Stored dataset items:
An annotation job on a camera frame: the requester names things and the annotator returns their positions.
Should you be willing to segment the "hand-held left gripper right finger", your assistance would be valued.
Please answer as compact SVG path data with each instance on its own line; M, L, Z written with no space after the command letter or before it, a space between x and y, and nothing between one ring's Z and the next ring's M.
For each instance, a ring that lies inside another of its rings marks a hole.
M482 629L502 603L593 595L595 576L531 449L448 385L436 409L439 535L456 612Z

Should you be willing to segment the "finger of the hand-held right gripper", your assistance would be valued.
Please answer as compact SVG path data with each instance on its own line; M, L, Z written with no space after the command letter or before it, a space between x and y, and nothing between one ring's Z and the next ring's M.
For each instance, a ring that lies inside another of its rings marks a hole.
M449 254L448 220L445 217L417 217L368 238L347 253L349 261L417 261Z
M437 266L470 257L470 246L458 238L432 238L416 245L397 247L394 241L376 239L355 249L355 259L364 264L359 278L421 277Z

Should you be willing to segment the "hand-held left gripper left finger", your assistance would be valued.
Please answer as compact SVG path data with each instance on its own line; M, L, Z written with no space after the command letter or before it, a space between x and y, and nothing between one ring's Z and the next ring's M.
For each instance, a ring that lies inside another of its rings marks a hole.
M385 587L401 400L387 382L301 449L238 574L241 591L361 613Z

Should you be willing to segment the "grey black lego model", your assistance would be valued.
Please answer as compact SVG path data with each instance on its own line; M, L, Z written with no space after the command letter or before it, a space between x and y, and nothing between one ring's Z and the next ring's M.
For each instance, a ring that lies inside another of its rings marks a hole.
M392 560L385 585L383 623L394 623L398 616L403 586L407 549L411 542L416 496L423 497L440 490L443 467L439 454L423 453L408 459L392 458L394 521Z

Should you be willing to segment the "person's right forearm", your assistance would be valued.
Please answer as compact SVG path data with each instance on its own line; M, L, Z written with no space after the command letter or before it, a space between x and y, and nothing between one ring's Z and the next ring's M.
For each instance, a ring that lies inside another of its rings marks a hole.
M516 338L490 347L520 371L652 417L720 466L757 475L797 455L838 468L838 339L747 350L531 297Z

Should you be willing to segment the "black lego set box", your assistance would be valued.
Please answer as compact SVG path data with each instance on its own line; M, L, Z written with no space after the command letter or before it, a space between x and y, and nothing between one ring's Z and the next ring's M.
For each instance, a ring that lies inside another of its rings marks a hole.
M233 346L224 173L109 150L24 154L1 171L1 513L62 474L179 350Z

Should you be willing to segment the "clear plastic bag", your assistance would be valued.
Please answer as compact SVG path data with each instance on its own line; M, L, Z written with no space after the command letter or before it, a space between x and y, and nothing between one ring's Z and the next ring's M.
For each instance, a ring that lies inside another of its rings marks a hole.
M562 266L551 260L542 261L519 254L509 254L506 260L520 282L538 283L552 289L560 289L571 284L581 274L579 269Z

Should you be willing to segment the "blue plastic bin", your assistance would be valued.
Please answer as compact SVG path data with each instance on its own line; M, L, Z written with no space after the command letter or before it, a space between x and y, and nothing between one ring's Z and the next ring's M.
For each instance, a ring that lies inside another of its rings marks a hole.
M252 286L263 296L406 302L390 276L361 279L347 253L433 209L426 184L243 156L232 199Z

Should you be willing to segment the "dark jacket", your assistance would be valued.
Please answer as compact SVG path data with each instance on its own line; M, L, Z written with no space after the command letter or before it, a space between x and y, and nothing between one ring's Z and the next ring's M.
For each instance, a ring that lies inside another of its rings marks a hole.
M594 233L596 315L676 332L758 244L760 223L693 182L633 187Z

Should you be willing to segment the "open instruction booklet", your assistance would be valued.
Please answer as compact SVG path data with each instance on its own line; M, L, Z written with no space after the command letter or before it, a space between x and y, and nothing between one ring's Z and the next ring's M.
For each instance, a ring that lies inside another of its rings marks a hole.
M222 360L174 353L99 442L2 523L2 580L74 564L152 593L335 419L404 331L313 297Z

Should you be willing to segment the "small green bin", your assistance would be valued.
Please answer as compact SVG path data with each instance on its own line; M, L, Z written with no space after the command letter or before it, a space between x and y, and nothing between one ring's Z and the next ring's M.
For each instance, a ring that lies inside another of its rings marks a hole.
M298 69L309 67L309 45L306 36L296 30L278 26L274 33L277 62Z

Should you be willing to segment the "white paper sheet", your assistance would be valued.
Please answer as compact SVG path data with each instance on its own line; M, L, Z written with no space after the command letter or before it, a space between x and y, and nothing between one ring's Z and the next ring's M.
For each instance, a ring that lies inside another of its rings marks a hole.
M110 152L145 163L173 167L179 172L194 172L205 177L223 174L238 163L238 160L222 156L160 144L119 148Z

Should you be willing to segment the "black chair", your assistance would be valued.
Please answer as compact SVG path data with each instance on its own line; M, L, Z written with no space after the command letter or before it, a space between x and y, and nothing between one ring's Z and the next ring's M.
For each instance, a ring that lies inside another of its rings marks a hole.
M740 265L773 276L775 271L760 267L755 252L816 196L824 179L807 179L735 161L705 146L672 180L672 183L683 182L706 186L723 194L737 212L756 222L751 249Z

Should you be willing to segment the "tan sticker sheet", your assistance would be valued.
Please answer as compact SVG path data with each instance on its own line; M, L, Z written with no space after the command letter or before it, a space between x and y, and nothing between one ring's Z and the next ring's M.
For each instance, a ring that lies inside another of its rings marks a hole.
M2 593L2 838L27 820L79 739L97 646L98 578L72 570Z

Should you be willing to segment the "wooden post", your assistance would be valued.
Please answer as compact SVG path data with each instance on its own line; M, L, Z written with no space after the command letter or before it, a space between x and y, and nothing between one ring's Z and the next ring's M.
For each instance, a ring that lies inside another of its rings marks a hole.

● WORK REQUIRED
When a line of the data holds the string "right", pick it out and copy it.

● SOLUTION FOR THIS PROBLEM
Should you be willing to segment the "hand-held left gripper right finger", your assistance would be valued.
Should you be willing to segment the "finger of the hand-held right gripper", your assistance would be valued.
Should you be willing to segment the "person's right forearm", your assistance would be valued.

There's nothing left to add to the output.